__Action item__
Reproduce verbatim the lines of the material below, starting at the line with "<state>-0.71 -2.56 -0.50" and ending at the line with "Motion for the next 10", both inclusive; skip the rest.

◆ ◆ ◆ ◆ ◆ ◆ ◆

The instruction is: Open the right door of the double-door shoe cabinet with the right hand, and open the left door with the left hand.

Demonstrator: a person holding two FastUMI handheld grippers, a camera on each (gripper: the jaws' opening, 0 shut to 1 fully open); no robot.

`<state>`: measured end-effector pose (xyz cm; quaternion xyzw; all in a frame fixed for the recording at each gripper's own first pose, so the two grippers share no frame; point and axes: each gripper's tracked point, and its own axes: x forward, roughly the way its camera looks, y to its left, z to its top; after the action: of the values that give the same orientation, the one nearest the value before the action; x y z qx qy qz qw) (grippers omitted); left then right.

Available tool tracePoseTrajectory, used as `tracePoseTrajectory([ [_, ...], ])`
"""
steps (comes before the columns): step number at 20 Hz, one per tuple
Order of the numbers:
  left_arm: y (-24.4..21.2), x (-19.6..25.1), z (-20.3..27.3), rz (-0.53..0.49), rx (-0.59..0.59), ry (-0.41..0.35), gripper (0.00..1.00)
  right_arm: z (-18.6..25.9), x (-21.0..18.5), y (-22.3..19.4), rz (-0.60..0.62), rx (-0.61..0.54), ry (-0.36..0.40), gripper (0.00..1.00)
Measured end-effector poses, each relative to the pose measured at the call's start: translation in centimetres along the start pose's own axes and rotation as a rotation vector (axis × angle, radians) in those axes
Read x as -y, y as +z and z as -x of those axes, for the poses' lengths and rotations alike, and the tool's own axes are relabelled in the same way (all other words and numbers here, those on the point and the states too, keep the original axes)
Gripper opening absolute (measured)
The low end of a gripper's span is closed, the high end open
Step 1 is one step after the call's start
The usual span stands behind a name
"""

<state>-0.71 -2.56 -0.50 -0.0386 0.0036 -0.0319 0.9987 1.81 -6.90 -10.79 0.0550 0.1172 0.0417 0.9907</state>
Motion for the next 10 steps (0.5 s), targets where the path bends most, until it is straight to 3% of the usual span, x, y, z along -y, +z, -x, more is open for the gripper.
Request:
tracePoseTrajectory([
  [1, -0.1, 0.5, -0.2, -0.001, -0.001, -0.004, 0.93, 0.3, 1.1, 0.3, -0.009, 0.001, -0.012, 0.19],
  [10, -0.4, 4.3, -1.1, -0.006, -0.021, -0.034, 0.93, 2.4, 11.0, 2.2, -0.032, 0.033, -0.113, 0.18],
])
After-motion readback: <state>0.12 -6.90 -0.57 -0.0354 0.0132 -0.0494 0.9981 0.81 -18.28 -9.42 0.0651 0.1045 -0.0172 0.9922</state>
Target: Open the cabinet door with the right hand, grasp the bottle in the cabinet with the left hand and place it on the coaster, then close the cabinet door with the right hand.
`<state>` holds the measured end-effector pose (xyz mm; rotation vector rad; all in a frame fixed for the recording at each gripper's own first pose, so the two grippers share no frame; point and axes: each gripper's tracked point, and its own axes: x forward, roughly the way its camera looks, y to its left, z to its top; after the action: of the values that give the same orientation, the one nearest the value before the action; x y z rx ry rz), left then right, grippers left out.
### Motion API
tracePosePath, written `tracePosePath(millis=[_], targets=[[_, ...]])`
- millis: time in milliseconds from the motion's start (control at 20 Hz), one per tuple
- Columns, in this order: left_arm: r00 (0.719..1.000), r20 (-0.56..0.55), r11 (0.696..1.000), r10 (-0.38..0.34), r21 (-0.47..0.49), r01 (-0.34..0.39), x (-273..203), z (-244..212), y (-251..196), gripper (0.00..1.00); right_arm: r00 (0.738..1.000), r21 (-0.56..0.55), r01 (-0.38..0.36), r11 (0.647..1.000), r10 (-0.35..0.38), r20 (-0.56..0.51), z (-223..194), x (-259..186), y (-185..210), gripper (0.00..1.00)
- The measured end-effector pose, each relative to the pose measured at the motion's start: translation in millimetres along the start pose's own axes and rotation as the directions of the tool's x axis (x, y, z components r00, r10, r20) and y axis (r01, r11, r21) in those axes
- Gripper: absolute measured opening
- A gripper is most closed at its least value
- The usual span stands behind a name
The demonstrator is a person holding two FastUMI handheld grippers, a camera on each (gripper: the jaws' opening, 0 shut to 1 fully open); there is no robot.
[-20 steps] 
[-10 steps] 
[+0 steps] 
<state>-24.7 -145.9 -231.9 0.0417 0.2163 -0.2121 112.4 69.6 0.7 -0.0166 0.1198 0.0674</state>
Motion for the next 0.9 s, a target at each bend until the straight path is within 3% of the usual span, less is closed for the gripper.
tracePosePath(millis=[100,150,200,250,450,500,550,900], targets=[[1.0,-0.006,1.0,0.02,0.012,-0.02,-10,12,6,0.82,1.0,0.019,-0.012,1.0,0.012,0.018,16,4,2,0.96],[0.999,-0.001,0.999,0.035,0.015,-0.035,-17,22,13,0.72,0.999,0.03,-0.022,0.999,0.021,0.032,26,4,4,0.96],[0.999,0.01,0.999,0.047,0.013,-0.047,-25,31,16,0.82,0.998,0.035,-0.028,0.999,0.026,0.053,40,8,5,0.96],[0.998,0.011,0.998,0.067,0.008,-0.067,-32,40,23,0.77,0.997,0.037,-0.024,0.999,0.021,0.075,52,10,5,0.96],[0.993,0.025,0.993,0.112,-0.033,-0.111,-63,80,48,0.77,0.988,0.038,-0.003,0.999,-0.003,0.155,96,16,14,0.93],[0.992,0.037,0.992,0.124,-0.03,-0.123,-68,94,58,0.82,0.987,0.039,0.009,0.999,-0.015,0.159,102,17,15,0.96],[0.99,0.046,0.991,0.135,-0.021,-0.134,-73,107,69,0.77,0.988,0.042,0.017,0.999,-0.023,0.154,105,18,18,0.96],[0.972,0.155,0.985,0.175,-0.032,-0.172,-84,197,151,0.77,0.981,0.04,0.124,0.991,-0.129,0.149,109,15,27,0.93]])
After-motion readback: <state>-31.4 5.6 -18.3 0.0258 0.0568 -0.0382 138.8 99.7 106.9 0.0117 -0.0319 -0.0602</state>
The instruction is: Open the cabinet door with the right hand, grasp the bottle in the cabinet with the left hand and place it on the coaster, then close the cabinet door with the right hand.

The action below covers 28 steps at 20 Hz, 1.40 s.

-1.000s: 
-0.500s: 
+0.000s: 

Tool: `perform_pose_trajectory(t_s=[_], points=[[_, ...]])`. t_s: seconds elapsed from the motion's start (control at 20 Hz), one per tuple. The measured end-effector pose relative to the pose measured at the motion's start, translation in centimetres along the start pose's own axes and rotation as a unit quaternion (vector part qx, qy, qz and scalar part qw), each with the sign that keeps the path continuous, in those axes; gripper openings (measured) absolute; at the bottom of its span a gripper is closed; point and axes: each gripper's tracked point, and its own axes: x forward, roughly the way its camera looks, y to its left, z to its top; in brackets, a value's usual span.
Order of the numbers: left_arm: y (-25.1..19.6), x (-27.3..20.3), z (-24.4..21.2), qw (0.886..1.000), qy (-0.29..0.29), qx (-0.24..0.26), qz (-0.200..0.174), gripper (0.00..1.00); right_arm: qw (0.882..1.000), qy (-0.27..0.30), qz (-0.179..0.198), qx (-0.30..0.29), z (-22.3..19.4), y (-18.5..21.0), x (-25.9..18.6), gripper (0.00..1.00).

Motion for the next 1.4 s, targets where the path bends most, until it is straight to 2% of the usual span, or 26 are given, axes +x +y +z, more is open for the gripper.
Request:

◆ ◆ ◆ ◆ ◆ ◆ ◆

__Response__
<state>-0.71 -2.56 -0.50 -0.0386 0.0036 -0.0319 0.9987 1.81 -6.90 -10.79 0.0550 0.1172 0.0417 0.9907</state>
Motion for the next 10 steps (0.5 s), targets where the path bends most, until it is straight to 3% of the usual span, x, y, z along -y, +z, -x, more is open for the gripper.

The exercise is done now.